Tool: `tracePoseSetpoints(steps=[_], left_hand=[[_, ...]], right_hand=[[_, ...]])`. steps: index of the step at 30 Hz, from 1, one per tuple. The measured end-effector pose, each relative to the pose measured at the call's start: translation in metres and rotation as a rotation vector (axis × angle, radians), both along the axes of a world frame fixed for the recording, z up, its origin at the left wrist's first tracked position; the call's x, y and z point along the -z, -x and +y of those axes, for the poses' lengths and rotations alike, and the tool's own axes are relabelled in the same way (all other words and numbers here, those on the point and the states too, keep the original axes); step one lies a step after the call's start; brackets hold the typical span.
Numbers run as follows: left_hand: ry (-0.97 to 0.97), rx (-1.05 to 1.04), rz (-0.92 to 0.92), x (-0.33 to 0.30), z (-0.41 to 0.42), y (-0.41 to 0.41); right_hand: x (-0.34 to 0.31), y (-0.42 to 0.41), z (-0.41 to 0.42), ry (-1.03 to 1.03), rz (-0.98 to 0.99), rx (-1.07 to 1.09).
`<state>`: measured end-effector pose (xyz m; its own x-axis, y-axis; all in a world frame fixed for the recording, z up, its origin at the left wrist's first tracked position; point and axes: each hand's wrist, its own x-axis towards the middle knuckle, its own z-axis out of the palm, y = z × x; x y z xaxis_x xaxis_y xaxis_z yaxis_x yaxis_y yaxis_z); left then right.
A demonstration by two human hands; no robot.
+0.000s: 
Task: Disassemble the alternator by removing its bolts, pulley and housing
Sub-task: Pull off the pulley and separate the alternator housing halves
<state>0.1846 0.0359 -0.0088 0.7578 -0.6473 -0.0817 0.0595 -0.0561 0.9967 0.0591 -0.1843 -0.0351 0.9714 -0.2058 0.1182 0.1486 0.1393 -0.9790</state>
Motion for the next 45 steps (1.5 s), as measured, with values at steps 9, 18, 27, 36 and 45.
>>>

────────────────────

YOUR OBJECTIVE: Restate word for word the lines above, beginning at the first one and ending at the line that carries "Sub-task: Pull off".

COMPLETED TASK:
Tool: `tracePoseSetpoints(steps=[_], left_hand=[[_, ...]], right_hand=[[_, ...]])`. steps: index of the step at 30 Hz, from 1, one per tuple. The measured end-effector pose, each relative to the pose measured at the call's start: translation in metres and rotation as a rotation vector (axis × angle, radians), both along the axes of a world frame fixed for the recording, z up, its origin at the left wrist's first tracked position; the call's x, y and z point along the -z, -x and +y of those axes, for the poses' lengths and rotations alike, and the tool's own axes are relabelled in the same way (all other words and numbers here, those on the point and the states too, keep the original axes); step one lies a step after the call's start; brackets hold the typical span.
Numbers run as follows: left_hand: ry (-0.97 to 0.97), rx (-1.05 to 1.04), rz (-0.92 to 0.92), x (-0.33 to 0.30), z (-0.41 to 0.42), y (-0.41 to 0.41); right_hand: x (-0.34 to 0.31), y (-0.42 to 0.41), z (-0.41 to 0.42), ry (-1.03 to 1.03), rz (-0.98 to 0.99), rx (-1.07 to 1.09).
`<state>`: measured end-effector pose (xyz m; its own x-axis, y-axis; all in a world frame fixed for the recording, z up, its origin at the left wrist's first tracked position; point and axes: each hand's wrist, its own x-axis towards the middle knuckle, its own z-axis out of the palm, y = z × x; x y z xaxis_x xaxis_y xaxis_z yaxis_x yaxis_y yaxis_z); left then right.
A demonstration by two human hands; no robot.
+0.000s: 
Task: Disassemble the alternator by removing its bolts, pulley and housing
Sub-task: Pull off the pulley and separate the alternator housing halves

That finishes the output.